By relying on the DHT architecture and by selecting an adequate hashing 
function, an even distribution of page requests among metadata providers can 
be guaranteed with a high probability. Each client takes profit of this even dis- 
tribution by simultaneously contacting a large number of different gateways to 
the DHT service when executing parallel requests. 



2.4 Managing allocs, reads and writes 

Allocation is the cheapest and simplest operation. The client merely contacts the 
versioning manager providing a page size and total block size. The versioning 
manager assigns this block an initial version number, 0. 

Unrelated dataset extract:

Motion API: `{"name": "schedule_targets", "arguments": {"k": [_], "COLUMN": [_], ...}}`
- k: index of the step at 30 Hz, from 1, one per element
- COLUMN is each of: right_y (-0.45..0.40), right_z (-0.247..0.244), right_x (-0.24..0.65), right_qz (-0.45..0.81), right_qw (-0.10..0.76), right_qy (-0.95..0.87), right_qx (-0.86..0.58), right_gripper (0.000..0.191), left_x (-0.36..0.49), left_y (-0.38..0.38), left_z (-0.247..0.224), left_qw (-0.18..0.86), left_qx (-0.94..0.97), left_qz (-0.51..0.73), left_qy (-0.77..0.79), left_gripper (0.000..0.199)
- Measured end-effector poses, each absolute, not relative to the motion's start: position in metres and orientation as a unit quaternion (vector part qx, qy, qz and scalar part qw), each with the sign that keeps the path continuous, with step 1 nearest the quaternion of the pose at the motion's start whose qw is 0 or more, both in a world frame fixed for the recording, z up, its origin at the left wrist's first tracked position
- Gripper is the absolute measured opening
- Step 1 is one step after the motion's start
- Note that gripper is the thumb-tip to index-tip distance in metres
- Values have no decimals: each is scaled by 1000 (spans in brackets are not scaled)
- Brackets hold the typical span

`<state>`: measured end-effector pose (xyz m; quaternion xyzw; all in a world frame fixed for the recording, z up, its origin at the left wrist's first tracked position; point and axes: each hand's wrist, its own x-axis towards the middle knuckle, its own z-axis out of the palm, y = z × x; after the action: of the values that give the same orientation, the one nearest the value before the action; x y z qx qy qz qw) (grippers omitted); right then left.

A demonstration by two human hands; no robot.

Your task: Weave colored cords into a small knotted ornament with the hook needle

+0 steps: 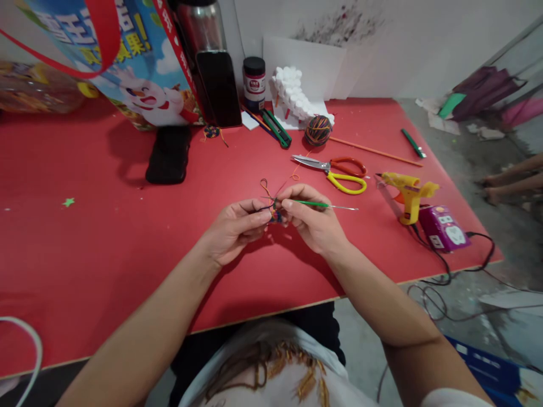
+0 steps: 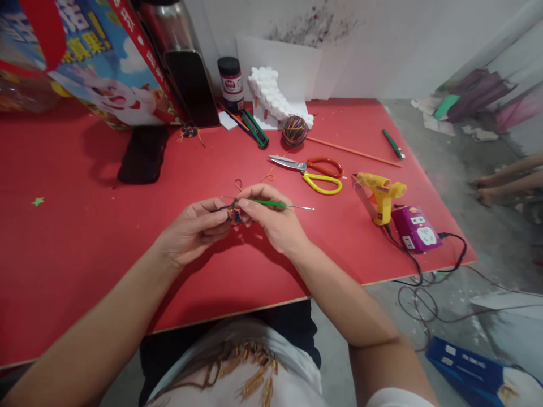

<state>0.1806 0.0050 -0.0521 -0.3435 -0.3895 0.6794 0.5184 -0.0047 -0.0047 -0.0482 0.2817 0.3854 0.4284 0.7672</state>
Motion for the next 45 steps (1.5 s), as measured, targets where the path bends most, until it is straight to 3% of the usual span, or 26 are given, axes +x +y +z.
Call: {"name": "schedule_targets", "arguments": {"k": [6,9,18,28,33,39,45], "right_y": [0,-2,-1,0,3,6,9], "right_z": [-52,-49,-62,-49,-48,-50,-51], "right_x": [180,180,180,176,177,180,183], "right_qz": [604,583,625,692,713,766,796], "right_qw": [525,528,523,515,521,487,461], "right_qy": [-489,-519,-463,-375,-333,-289,-262], "right_qx": [-346,-335,-350,-340,-329,-305,-291], "right_gripper": [15,10,22,34,29,28,29], "left_x": [-1,0,7,6,2,-8,-14], "left_y": [-13,-17,-12,-15,-13,-5,0], "left_z": [-54,-54,-51,-54,-54,-53,-50], "left_qw": [565,526,729,747,725,626,412], "left_qx": [438,478,334,362,390,426,587], "left_qz": [515,508,493,472,468,497,490], "left_qy": [473,487,337,297,323,423,495], "left_gripper": [26,23,27,28,30,32,23]}}
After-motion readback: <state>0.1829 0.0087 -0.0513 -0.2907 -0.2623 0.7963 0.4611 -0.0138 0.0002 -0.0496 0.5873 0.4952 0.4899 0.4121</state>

To perform a read if no block version is specified, the client (Figure 2(a)) 
contacts the versioning manager and requests the latest block version available. 
If a block version is specified by the read operation, then this step is simply 
skipped. Then, the client contacts the metadata providers and recursively queries 
the tree nodes covering the range given by ( offset , size ) for that particular block 
version, starting from the root and descending towards the leaves. When a leaf is 
reached, the client directly contacts the appointed data provider and downloads 
the actual page. The read operation completes successfully when all the pages 
have been downloaded. It fails if a node or a page could not be retrieved. In order 
to enhance parallelism, requests and responses for tree nodes and for pages are 
handled asynchronously by multiple threads on the client side, and are served 
in parallel by the various metadata and data providers, respectively. 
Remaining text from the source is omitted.